Politicas de acogida e integración de personas inmigrantes

 

  • Estados Unidos necesita mano de obra para mantener su economía. Las personas migrantes son un factor clave de solución concreta para este desafío. Las personas solicitantes de asilo deberían recibir un permiso de trabajo a la mayor brevedad posible, de manera que puedan sostenerse económicamente e iniciar su proceso de integración. Los estados y las ciudades pueden asumir un rol complementario al del gobierno federal al agilizar este proceso, que actualmente tarda meses o años. Las autoridades estatales y locales tienen competencias en materia de integración de personas migrantes que deben ser claramente entendidas como sus responsabilidades, a las cuales el gobierno federal debe destinar recursos suficientes.
  • Las personas migrantes que buscan asilo en los Estados Unidos muchas veces se enfrentan ante el sistema migratorio sin una representación legal.

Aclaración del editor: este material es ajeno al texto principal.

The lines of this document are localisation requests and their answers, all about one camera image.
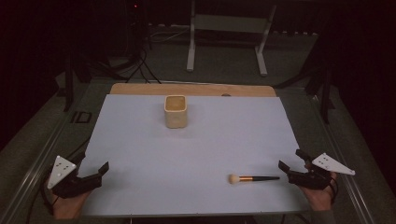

El gobierno federal y los gobiernos locales deben designar recursos para un programa de representación legal universal para las personas en procedimientos de deportación.
  • Hay que reconocer que la respuesta a los desafíos que presentan los flujos migratorios no son resultado de problemas causados por las personas migrantes, sino que son consecuencia de una política negligente debido a que no hemos invertido lo necesario para asegurar el bienestar de las personas. Debemos replantear un futuro más digno, no sólo para las personas en EE. UU. sino también en países como México, Guatemala, Honduras, El Salvador, Haití, Venezuela, Colombia y Ecuador. Si logramos invertir en procesos y políticas que nos encaminen a esa dirección, habrá menos personas forzadas a salir de sus países.
  • La evidencia histórica nos demuestra que las personas migrantes han sido y son una ganancia neta, en todos los sentidos, para los EE. UU., como también para millones de personas que residen en los países de origen de las personas migrantes. Sin embargo, la dirección del Partido Demócrata ha sido inconsistente en desafiar de manera frontal la narrativa racista y antiinmigrante que ha emanado desde liderazgos extremistas del Partido Republicano.

 

En lo inmediato

 

  • Las ciudades y estados afectados por la campaña republicana que busca fomentar divisiones, odio hacia personas extranjeras, y situaciones caóticas deberían convocar a una conferencia nacional para el abordaje conjunto y coordinado de soluciones sensatas de inmediato y a largo plazo. Tal conferencia debería de abrirse a explorar soluciones innovadoras que permitan superar la inoperatividad del Congreso de EE. UU. ante los temas diversos que han emergido a la luz de la llegada de cientos de miles de solicitantes de asilo a sus ciudades.